■ Your instructions:
Print, exactly as they stand, the lines from the start of the listing to the line containing "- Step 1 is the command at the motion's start", inclusive.
==============================
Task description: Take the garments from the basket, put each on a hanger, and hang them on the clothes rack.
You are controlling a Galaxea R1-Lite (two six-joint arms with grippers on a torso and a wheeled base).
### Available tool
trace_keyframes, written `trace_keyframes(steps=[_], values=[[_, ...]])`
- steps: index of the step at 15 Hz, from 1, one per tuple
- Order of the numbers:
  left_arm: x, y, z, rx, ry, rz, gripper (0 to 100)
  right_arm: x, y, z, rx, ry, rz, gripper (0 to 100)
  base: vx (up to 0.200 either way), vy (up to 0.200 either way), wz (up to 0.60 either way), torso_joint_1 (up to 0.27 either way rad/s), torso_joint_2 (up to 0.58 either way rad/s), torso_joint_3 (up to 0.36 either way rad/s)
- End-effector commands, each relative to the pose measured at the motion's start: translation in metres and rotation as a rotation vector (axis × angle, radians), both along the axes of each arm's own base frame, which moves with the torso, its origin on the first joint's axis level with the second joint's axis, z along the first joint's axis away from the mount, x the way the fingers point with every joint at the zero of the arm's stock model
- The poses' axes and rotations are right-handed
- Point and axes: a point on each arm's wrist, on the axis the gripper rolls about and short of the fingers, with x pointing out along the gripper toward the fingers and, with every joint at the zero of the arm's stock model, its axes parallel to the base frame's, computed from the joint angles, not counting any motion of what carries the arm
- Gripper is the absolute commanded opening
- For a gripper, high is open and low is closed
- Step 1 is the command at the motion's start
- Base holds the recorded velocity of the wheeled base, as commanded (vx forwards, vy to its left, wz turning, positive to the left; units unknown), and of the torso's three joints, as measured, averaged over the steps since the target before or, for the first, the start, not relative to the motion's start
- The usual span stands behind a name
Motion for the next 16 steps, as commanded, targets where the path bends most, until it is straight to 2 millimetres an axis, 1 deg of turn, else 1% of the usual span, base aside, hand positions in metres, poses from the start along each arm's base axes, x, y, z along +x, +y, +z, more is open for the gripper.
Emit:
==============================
■ Answer section:
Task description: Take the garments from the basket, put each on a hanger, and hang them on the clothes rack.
You are controlling a Galaxea R1-Lite (two six-joint arms with grippers on a torso and a wheeled base).
### Available tool
trace_keyframes, written `trace_keyframes(steps=[_], values=[[_, ...]])`
- steps: index of the step at 15 Hz, from 1, one per tuple
- Order of the numbers:
  left_arm: x, y, z, rx, ry, rz, gripper (0 to 100)
  right_arm: x, y, z, rx, ry, rz, gripper (0 to 100)
  base: vx (up to 0.200 either way), vy (up to 0.200 either way), wz (up to 0.60 either way), torso_joint_1 (up to 0.27 either way rad/s), torso_joint_2 (up to 0.58 either way rad/s), torso_joint_3 (up to 0.36 either way rad/s)
- End-effector commands, each relative to the pose measured at the motion's start: translation in metres and rotation as a rotation vector (axis × angle, radians), both along the axes of each arm's own base frame, which moves with the torso, its origin on the first joint's axis level with the second joint's axis, z along the first joint's axis away from the mount, x the way the fingers point with every joint at the zero of the arm's stock model
- The poses' axes and rotations are right-handed
- Point and axes: a point on each arm's wrist, on the axis the gripper rolls about and short of the fingers, with x pointing out along the gripper toward the fingers and, with every joint at the zero of the arm's stock model, its axes parallel to the base frame's, computed from the joint angles, not counting any motion of what carries the arm
- Gripper is the absolute commanded opening
- For a gripper, high is open and low is closed
- Step 1 is the command at the motion's start

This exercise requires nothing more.